About this task
Filter out all lines without the word "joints" from the data below, please, and copy the rest.

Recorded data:
──────
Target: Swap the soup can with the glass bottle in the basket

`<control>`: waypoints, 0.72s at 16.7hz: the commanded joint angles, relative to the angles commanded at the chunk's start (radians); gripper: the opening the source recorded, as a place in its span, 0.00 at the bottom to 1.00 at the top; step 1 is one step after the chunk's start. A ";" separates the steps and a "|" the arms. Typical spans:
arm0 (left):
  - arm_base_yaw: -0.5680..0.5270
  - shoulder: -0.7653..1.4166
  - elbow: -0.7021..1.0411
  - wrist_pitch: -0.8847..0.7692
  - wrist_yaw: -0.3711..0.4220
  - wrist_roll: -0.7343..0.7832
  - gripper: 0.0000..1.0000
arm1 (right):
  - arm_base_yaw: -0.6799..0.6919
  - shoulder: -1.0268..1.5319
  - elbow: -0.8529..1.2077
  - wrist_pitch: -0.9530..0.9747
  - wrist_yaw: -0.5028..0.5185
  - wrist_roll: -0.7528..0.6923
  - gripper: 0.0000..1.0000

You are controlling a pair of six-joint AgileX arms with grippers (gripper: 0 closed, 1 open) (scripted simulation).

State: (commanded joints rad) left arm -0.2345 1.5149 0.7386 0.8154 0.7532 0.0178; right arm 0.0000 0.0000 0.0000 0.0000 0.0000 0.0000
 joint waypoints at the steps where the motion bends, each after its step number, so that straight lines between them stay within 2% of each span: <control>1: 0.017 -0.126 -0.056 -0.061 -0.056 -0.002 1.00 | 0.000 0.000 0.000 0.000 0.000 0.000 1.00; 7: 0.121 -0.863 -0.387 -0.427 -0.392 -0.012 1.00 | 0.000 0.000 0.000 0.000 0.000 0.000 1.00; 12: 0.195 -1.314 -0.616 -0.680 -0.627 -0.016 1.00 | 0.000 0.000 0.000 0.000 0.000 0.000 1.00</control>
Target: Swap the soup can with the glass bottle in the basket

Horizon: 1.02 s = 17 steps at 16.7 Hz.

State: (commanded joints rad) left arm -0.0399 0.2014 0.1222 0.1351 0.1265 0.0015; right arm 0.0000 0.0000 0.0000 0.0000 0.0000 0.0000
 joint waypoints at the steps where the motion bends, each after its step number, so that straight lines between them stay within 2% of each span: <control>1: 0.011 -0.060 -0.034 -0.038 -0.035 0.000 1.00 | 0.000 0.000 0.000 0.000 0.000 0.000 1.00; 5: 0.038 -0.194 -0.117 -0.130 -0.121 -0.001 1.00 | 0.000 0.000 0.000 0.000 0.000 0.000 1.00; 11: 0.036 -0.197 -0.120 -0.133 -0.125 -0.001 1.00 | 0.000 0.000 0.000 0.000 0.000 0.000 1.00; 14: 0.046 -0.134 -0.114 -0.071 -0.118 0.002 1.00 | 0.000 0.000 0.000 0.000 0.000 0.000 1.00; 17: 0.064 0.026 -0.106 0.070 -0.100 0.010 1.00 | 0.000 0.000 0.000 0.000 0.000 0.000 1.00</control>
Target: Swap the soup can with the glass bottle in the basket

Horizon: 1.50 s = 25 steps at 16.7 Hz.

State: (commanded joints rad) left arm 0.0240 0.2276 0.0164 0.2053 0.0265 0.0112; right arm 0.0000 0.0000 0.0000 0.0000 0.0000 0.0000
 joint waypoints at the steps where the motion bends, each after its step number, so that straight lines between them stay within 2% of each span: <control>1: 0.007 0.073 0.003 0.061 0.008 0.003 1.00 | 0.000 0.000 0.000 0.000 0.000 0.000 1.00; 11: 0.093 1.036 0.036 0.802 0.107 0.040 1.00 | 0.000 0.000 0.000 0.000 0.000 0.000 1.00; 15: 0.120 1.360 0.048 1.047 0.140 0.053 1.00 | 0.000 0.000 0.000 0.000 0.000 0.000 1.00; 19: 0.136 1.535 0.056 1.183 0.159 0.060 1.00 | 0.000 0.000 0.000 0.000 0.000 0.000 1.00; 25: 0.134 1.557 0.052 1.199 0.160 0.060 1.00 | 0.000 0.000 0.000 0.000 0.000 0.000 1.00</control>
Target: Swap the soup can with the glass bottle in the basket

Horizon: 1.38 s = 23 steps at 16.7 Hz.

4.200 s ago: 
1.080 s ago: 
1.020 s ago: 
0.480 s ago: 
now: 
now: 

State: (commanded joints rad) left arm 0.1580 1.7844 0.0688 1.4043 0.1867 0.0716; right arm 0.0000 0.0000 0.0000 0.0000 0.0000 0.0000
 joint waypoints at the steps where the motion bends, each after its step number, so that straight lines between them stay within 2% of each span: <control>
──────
Solution to this exercise
State: (commanded joints rad) left arm -0.2345 1.5149 0.7386 0.8154 0.7532 0.0178; right arm 0.0000 0.0000 0.0000 0.0000 0.0000 0.0000
State: (commanded joints rad) left arm -0.0399 0.2014 0.1222 0.1351 0.1265 0.0015; right arm 0.0000 0.0000 0.0000 0.0000 0.0000 0.0000
State: (commanded joints rad) left arm 0.0240 0.2276 0.0164 0.2053 0.0265 0.0112; right arm 0.0000 0.0000 0.0000 0.0000 0.0000 0.0000
State: (commanded joints rad) left arm 0.1580 1.7844 0.0688 1.4043 0.1867 0.0716; right arm 0.0000 0.0000 0.0000 0.0000 0.0000 0.0000

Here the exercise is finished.